X-Git-Url: https://www.bearssl.org/gitweb//home/git/?p=BearSSL;a=blobdiff_plain;f=src%2Fssl%2Fssl_hs_client.t0;h=0747d42b93ea303748b7524c02fe53c848b70e8f;hp=911fdfcd30740590698e4946d51b324134540fdd;hb=932fb89081a66eef18fee56265fd29b93af0b081;hpb=c1e540575c63e09e6ab25c0c7826601d77b18d97

diff --git a/src/ssl/ssl_hs_client.t0 b/src/ssl/ssl_hs_client.t0
index 911fdfc..0747d42 100644
--- a/src/ssl/ssl_hs_client.t0
+++ b/src/ssl/ssl_hs_client.t0
@@ -686,16 +686,12 @@ cc: DEBUG-BLOB ( addr len -- ) {
 
 	\ Cipher suite.

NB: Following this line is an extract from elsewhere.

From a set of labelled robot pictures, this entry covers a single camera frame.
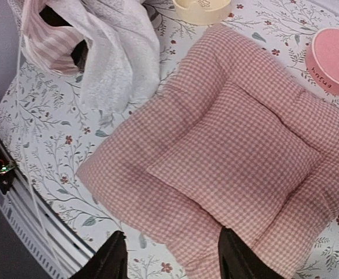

We check that it is part of the list of cipher
 	\ suites that we advertised.
-	\ read16 { suite ; found }
-	\ 0 >found
-	\ addr-suites_buf dup addr-suites_num get8 1 << +
-	\ begin dup2 < while
-	\ 	2 - dup get16
-	\ 	suite = found or >found
-	\ repeat
-	\ 2drop found ifnot ERR_BAD_CIPHER_SUITE fail then
 	read16
 	dup scan-suite 0< if ERR_BAD_CIPHER_SUITE fail then
+	\ Also check that the cipher suite is compatible with the
+	\ announced version: suites that don't use HMAC/SHA-1 are
+	\ for TLS-1.2 only, not older versions.
+	dup use-tls12? version 0x0303 < and if ERR_BAD_CIPHER_SUITE fail then
 	addr-cipher_suite resume check-resume
 
 	\ Compression method. Should be 0 (no compression).